Emerson Barros de Aguiar avatar

Emerson Barros de Aguiar

Escritor, bioeticista e professor universitário

30 artigos

HOME > blog

Quando não há um Lula

A ausência de Lula expõe o vazio simbólico da esquerda, fragiliza a disputa emocional e abre espaço para o medo virar identidade política Brasil

Brasília (DF) - 10/12/2025 - O presidente Luiz Inácio Lula da Silva (Foto: Agência Brasil/EBC)

Há momentos na história política em que a disputa eleitoral deixa de ser apenas um confronto entre programas e passa a ser uma luta por sentido, por pertencimento, por amparo simbólico. É nesses momentos que se revela, com clareza quase brutal, o peso da ausência de uma liderança popular carismática. “Quando não há um Lula” não é apenas uma constatação sobre um nome próprio, mas sobre um tipo específico de liderança que faz falta quando a sociedade entra em estado de medo, frustração e desalento.

Lula não é apenas um político experiente, nem apenas um articulador habilidoso. Ele encarna uma biografia coletiva. Sua trajetória pessoal funciona como metáfora viva da mobilidade social possível, ainda que imperfeita, ainda que interrompida. Em sociedades profundamente desiguais, essa identificação não é um detalhe: é um eixo estruturante da confiança política. Quando existe alguém assim no campo progressista, a política não se limita a promessas futuras; ela se ancora em memórias concretas, em lembranças de tempos em que a vida pareceu menos áspera para os de baixo. Quando não há um Lula, essa ponte entre passado vivido e futuro desejado se rompe.
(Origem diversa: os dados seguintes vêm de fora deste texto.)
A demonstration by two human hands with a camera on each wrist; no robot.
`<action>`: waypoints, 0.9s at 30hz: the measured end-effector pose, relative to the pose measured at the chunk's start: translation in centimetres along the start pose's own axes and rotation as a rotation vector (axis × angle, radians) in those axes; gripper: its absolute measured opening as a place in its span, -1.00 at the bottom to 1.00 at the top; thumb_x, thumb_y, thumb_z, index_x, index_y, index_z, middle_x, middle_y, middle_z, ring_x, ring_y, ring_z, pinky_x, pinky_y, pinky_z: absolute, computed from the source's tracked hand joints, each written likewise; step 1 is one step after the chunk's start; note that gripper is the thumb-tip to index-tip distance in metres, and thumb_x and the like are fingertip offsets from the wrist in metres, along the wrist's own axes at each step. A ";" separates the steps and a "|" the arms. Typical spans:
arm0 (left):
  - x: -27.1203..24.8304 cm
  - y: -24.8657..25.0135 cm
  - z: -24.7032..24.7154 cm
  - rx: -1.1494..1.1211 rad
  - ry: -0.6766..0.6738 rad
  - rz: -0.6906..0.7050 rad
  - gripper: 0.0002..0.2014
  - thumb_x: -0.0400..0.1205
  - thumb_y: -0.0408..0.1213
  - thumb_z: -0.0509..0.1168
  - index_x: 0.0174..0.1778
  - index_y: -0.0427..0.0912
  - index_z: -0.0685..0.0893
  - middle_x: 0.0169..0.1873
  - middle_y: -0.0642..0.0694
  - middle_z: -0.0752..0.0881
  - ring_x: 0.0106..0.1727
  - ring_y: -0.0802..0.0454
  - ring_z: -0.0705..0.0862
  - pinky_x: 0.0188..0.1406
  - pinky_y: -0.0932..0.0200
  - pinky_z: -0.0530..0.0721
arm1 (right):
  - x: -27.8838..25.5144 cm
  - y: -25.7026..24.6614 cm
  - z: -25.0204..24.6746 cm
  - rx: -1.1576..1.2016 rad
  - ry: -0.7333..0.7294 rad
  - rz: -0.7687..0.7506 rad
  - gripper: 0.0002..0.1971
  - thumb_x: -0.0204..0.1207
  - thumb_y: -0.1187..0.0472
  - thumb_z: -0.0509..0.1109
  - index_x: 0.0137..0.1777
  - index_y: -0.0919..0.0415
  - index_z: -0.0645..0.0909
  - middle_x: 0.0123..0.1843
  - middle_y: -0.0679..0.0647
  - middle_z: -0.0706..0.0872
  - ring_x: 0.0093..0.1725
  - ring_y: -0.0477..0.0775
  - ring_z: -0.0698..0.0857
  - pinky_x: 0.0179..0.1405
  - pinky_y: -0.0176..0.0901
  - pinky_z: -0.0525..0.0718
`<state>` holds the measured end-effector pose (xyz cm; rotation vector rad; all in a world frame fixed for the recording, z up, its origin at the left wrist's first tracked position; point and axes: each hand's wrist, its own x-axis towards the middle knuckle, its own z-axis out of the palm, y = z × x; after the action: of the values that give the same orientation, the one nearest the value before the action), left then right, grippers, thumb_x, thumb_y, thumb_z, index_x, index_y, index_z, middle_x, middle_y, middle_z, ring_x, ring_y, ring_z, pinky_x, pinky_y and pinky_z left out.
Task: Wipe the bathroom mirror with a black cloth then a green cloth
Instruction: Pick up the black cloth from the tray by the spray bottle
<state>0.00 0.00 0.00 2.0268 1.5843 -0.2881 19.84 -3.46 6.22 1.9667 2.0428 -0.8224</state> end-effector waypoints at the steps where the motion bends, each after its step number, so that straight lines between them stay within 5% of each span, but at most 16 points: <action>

Nesses cenários, a esquerda costuma insistir na racionalidade do discurso, na correção técnica, na superioridade moral de suas propostas. Tudo isso é importante, mas insuficiente. A política, sobretudo em períodos de crise, não é movida prioritariamente pela razão, mas pelo medo e pela esperança. Quando a esperança não tem rosto, o medo encontra terreno livre. E o medo, historicamente, é o combustível mais eficiente das direitas autoritárias. Elas compreendem, talvez melhor do que seus adversários, que pessoas angustiadas não buscam projetos sofisticados, mas proteção simbólica, ainda que ilusória.
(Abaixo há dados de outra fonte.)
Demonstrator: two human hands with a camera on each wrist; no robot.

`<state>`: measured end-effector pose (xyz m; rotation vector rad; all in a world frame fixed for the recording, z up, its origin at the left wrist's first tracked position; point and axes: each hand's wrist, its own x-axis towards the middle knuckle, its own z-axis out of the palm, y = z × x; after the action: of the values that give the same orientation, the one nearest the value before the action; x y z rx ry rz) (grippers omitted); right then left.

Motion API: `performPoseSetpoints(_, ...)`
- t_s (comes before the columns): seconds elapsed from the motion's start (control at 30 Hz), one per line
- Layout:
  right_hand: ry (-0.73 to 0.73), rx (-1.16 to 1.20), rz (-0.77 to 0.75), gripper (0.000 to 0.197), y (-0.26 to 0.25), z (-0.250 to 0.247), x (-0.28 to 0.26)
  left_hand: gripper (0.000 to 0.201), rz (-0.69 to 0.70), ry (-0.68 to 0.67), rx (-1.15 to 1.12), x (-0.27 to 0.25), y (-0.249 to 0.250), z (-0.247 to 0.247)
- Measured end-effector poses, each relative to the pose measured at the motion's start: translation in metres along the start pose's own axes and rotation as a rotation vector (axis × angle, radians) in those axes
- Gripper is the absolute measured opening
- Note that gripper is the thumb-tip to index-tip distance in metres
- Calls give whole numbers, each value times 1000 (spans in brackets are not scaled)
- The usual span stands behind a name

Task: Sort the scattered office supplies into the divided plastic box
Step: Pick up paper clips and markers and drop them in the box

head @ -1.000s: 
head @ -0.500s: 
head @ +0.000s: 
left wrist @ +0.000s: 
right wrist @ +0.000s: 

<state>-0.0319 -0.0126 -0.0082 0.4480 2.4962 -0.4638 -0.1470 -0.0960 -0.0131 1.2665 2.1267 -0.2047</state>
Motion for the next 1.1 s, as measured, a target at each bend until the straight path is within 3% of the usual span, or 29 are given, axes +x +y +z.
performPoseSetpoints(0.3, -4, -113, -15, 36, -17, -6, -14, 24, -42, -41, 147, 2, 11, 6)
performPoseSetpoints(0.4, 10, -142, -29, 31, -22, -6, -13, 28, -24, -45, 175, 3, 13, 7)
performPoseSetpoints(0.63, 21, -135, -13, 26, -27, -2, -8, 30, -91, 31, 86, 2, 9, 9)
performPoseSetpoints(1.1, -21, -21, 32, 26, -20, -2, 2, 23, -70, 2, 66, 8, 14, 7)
Quando não há um Lula, a esquerda fala, mas não é ouvida; argumenta, mas não mobiliza; governa, mas não cria vínculo. Falta-lhe alguém capaz de traduzir complexidades em linguagem afetiva, de falar de economia contando histórias, de falar de Estado como quem fala de cuidado, de dignidade, de mesa farta. Falta-lhe alguém que não pareça um gestor distante, mas um par, um igual, alguém que “sabe como é”. Sem isso, a política progressista passa a soar abstrata, mesmo quando correta.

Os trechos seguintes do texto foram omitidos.